Winning the Nobel Peace Prize for 2014 came as a surprise to Kailash Satyarthi even though he had been nominated for the honour in 2006 as well. That year the award went to Mohammad Yunus and Grameen Bank in Bangladesh.

As the architect of the Global March Against Child Labour and Global Campaign for Education, Mr. Satyarthi, who has worked in 144 countries, says that “every child in each country is dear to him.” He believes the award will be a “turning point” in the struggle for the rights of children. There are 16.5 crore child labourers in the world of which 6.5 crore are in India.

Speaking of the prize, he said: “It must be read between the lines not only by the governments but by the peoples of both countries. Not having peace is a curse for children. They should be born in peace, live in peace and should enjoy their childhood and freedom of education in peace. We cannot ignore the fundamental principle of peace,” he said.

For him personally the sight of a cobbler’s son working outside his school in Vidhisha in Madhya Pradesh tugged at his heart. “I was unable to digest why some children were born to work and some were born to go to school.’’

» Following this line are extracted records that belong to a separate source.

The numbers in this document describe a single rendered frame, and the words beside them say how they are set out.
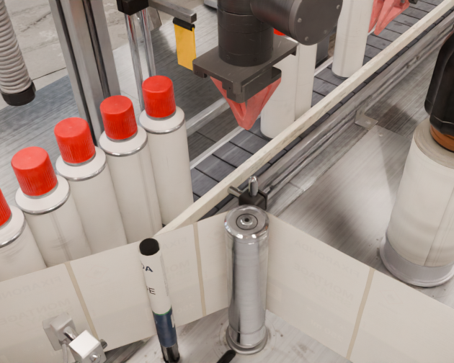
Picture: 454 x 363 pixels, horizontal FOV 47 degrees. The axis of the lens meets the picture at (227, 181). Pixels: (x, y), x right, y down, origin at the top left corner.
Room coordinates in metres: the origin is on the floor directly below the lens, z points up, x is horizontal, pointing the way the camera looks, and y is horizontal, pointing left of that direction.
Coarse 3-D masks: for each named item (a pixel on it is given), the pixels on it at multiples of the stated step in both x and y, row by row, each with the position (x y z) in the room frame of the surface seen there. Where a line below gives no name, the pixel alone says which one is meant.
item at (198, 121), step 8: (336, 24) 0.82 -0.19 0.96; (216, 104) 0.60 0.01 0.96; (224, 104) 0.61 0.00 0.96; (200, 112) 0.58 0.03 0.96; (208, 112) 0.58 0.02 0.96; (216, 112) 0.59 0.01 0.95; (192, 120) 0.57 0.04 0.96; (200, 120) 0.57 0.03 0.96; (208, 120) 0.58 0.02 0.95; (192, 128) 0.56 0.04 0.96
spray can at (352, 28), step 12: (348, 0) 0.78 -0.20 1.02; (360, 0) 0.77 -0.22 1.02; (372, 0) 0.78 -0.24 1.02; (348, 12) 0.78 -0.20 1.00; (360, 12) 0.77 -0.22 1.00; (348, 24) 0.78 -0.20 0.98; (360, 24) 0.78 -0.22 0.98; (336, 36) 0.80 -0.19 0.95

After abandoning his job as an electrical engineer and working with some NGOs, in 1980 he founded the Bachpan Bachao Andolan (Save the Children Movement) which is focused on ending bonded labour, child labour and trafficking. The organisation is credited with rescuing over 80,000 children from bondage, trafficking and exploitative labour since it came into existence.

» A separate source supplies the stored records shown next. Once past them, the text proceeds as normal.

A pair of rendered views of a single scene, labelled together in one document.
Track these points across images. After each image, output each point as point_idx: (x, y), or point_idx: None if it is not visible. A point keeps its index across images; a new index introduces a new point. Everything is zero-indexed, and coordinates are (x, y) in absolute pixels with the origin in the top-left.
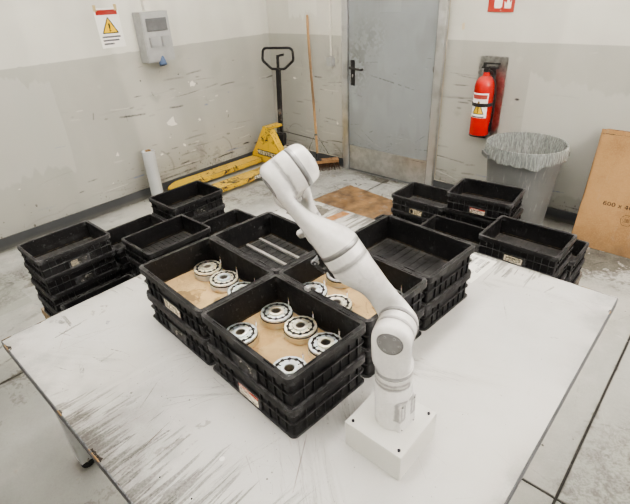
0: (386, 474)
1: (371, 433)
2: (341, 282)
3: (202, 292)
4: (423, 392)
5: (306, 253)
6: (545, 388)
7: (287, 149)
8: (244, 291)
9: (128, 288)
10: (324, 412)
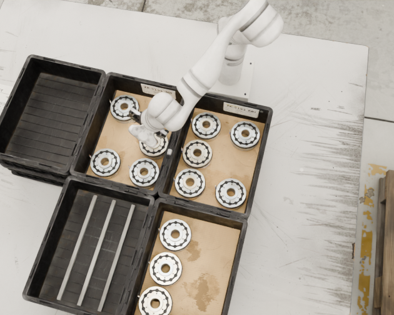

Mr. Satyarthi was part of the movement to make education a constitutional provision which paved the way for the right of children for free and compulsory education in 2009. He is a member of the high-level group formed by UNESCO on Education for All on which select presidents, Prime Ministers and UN agency heads are represented.

Among the first to congratulate Mr. Satyarthi on Friday on winning the Nobel Prize was former British Prime Minister Gordon Brown who is also a member of a high-level panel on education.

He is also credited with bringing about Rugmark (now known as Good Weave) in 1994 which is a certification and social labeling for child labour-free carpets in South Asia. Since then he has been involved in promoting corporate social responsibility initiatives in the garment manufacturing, mica mining, cocoa farming and sporting goods sector.